PEOPLE OF THE STATE OF MICHIGAN, UNPUBLISHED June 27, 2019 Plaintiff-Appellee,

v No. 342887 Monroe Circuit Court NICOLE LYNN PACHECO, LC No. 17-243999-FH

Defendant-Appellant.

Before: BECKERING, P.J., and CAVANAGH and RONAYNE KRAUSE, JJ.

PER CURIAM.

Defendant, Nicole Lynn Pacheco, appeals by right her jury trial convictions of operating a motor vehicle while intoxicated (third offense; hereafter “OWI 3d”), MCL 257.625(1), and assaulting, battering, wounding, resisting, obstructing, opposing, or endangering a person performing his duties (resisting arrest), MCL 750.81d(1).1 The trial court sentenced defendant as a fourth habitual offender, MCL 769.12, to prison terms of 58 months to 30 years for OWI 3d and 3 to 15 years for resisting arrest. We affirm defendant’s convictions, but vacate her sentence and remand for resentencing.

I. BASIC FACTS

This case arises from a one-car motor vehicle accident. At defendant’s trial, Trooper Daniel Drewyor testified that he was dispatched to the location of a crashed and abandoned vehicle just in front of a truck stop on Dixie Highway, and across the street from an IHOP where defendant used to work. The driver side door was open and no one was in the car. As Trooper Drewyor was retrieving a purse from the driver’s seat, defendant approached him and identified the purse as hers. Trooper Drewyor explained that defendant smelled like alcohol, had red and glossy eyes, and was unsteady on her feet. He asked defendant whether she had been in the accident, but defendant attempted to leave the scene rather than answer the question. Trooper

1 Defendant was acquitted of one count of resisting arrest.

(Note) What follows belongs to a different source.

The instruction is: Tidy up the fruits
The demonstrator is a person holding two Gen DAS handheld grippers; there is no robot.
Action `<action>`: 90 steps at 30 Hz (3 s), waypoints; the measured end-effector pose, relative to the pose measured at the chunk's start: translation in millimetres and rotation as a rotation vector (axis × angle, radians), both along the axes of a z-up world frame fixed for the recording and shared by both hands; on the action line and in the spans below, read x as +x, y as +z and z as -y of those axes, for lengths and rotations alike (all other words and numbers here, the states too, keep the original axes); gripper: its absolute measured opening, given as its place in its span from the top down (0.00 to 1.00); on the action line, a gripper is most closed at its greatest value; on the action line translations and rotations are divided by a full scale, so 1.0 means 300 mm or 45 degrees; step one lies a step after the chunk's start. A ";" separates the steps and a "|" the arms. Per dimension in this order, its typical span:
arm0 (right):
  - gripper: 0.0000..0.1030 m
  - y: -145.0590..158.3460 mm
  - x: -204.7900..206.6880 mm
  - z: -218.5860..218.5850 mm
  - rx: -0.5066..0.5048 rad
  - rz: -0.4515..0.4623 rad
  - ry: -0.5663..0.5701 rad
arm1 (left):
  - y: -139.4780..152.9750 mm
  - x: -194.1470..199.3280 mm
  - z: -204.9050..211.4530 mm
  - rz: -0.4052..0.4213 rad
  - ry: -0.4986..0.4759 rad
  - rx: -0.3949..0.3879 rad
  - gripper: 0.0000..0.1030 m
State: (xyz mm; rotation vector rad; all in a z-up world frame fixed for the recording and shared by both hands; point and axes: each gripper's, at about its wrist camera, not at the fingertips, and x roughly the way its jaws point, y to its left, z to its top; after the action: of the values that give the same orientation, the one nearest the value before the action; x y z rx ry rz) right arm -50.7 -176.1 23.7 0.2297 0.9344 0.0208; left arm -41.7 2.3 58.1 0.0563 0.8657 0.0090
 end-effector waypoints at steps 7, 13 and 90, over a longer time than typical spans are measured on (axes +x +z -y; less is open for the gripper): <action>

-1- Drewyor said he told defendant that she could not leave because he was investigating her involvement in the accident, but defendant again attempted to leave. Trooper Drewyor testified that he decided to arrest defendant and, while he was attempting to handcuff her, “[she] pulled her hands away several times and again attempted to leave against [his] orders.” Eventually, he and a second trooper managed to handcuff defendant. Trooper Drewyor said he asked defendant to get into the patrol vehicle several times before she complied, and once inside the patrol vehicle, defendant “refused to stay seated, was unbuckling her seatbelt and trying to leave [the] patrol vehicle to the point to where [Trooper Drewyor and Sergeant Herman] had to request a sheriff’s deputy to transport her within a caged vehicle.”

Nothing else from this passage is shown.